Nothing much holding her to earth but her determined shivs, and my poor Miss Temple only has them on two, not four feet, and only through artificial implementation.

I am getting quite choked up, what with the sand and dust and unhappy thoughts of my two female associates.

I have saved Miss Temple’s skin more than a few times, but in this case I have sent Miss Louise to certain death, as it turned out.

Whoa is me.

I stagger back to the human crime scene, my perked ears hearing no sirens yet, hearing nothing but the vast, empty desert and the vast, empty echo of my guilt.

The motorcycle and rider remain a macabre still life on the wild desert floor, flesh and machine separated by death but complicit in death.

Finally my vision has cleared except for an odd blurring. Poor Miss Louise. She only did what I had told her to do. Why did I not choose to tail Kitty the Cutter? I am always one for the dames anyway.

Why was it not me whose fresh furry corpse was jostling even now through Joshua trees and saguaros and cat-claw patches?

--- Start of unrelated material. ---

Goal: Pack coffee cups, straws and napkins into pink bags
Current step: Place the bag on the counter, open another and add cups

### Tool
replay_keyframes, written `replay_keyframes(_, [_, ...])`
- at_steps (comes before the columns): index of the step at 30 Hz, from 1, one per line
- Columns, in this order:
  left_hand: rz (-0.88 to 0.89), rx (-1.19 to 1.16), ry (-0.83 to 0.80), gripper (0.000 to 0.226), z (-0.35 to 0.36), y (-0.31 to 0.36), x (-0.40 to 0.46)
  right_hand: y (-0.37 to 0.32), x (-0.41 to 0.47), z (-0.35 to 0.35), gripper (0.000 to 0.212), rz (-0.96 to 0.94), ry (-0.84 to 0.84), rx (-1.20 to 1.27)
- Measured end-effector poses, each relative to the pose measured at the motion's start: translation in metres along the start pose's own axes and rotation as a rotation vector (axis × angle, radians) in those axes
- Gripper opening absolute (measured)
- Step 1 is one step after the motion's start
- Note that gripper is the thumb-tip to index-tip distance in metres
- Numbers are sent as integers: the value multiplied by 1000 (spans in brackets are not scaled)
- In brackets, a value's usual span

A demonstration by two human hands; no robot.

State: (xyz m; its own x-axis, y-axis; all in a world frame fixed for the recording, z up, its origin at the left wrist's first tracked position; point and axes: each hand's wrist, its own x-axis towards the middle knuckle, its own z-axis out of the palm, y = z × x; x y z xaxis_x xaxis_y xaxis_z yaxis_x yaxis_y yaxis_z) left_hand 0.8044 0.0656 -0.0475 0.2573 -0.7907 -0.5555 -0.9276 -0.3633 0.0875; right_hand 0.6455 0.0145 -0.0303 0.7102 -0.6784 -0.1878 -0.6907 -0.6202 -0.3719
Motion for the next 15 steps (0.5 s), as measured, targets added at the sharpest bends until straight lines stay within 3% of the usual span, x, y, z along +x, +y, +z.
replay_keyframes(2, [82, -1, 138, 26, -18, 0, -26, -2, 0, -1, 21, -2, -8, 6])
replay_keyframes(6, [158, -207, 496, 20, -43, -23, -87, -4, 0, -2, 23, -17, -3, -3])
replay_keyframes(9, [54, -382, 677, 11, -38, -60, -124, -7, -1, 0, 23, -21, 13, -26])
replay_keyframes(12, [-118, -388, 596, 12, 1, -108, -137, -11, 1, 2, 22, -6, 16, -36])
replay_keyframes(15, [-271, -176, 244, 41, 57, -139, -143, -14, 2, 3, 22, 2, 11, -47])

Well, I might not be jostling, being somewhat too heavy even for a Kansas-strength tornado to sweep up. Face it, Toto was a wimp as well as a dog. Midnight Louie would not go gently onto the Yellow Brick Road, let me tell you!

So if I had gone with Kitty the Cutter, I would be alive and kicking, as I have so recently proven, and Miss Louise would be in the safe custody of Mr. Max, who was wise enough to keep clean away from this messy accident/death scene.

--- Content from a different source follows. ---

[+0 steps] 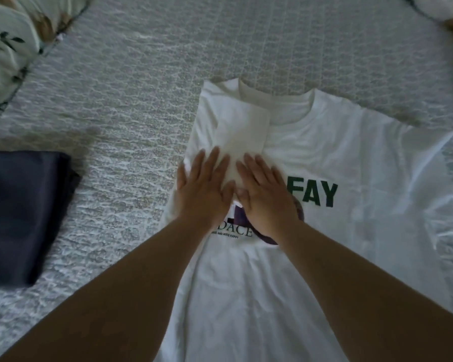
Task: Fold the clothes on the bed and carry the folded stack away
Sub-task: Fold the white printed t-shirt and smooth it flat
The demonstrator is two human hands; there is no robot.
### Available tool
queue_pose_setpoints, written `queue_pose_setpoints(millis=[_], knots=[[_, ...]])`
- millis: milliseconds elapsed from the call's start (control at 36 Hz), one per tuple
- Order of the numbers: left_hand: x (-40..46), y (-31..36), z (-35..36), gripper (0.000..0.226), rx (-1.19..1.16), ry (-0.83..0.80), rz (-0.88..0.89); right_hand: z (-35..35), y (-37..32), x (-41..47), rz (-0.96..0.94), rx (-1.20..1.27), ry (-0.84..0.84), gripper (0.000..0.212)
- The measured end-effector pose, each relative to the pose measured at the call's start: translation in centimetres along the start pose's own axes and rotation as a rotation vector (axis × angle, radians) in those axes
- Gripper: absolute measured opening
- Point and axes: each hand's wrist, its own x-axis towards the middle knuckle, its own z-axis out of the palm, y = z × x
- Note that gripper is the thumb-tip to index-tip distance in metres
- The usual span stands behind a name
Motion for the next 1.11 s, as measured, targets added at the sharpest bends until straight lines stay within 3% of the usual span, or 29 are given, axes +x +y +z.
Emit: queue_pose_setpoints(millis=[56, 167, 361, 639, 694, 750, 806, 861, 1000, 1111], knots=[[0.0, -0.2, 0.2, 0.065, 0.015, 0.023, 0.01, 0.6, -0.1, -1.4, 0.044, 0.019, 0.083, 0.054], [-2.0, 0.3, 0.2, 0.065, 0.021, -0.01, -0.014, 1.0, -1.1, -5.0, 0.127, 0.044, 0.075, 0.057], [-15.1, 4.3, 1.2, 0.063, -0.013, -0.034, -0.044, 2.2, -3.8, -17.3, 0.262, 0.11, 0.029, 0.056], [-34.7, 11.8, 2.9, 0.054, -0.079, -0.168, 0.334, 3.4, -2.6, -37.9, 0.319, 0.155, 0.143, 0.045], [-37.1, 13.1, 3.1, 0.055, -0.088, -0.202, 0.405, 2.7, -1.9, -40.2, 0.46, 0.136, 0.193, 0.038], [-39.2, 14.3, 3.5, 0.057, -0.093, -0.243, 0.49, 2.0, -1.1, -42.0, 0.749, 0.202, 0.21, 0.043], [-40.7, 15.1, 3.8, 0.06, -0.104, -0.284, 0.538, 1.3, -0.5, -43.2, 1.047, 0.376, 0.177, 0.057], [-41.5, 15.8, 3.7, 0.066, -0.096, -0.326, 0.536, 1.0, 0.0, -44.1, 1.217, 0.494, 0.117, 0.062], [-41.3, 16.6, 2.4, 0.065, -0.097, -0.266, 0.526, 0.8, 2.0, -45.0, 1.288, 0.658, -0.151, 0.044], [-41.1, 18.2, 1.2, 0.065, -0.067, -0.277, 0.531, 0.6, 2.7, -46.8, 1.22, 0.718, -0.228, 0.039]])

Poor Louise! She was not so bad, even if she was not likely any relation. I bow and shake my head at the vagaries of life, and death.

A sudden cough to my rear interrupts my sober vigil. “Do you mind?” a raspy, faint voice asks.

I glance first to the still form of Kitty the Cutter. She is not moving.

I glance second all around me in a 360-degree circle. And I see that the puddle has been wafted near the downed motorcycle.

I approach with caution. As well I should.

The puddle lifts a spiky head and then lifts a lip to bare sharp, white fangs.

“First,” it says, croaking, “you send me on a death trip. Then you try to plant a tree on my spine. Then you let a dust devil have its way with me.”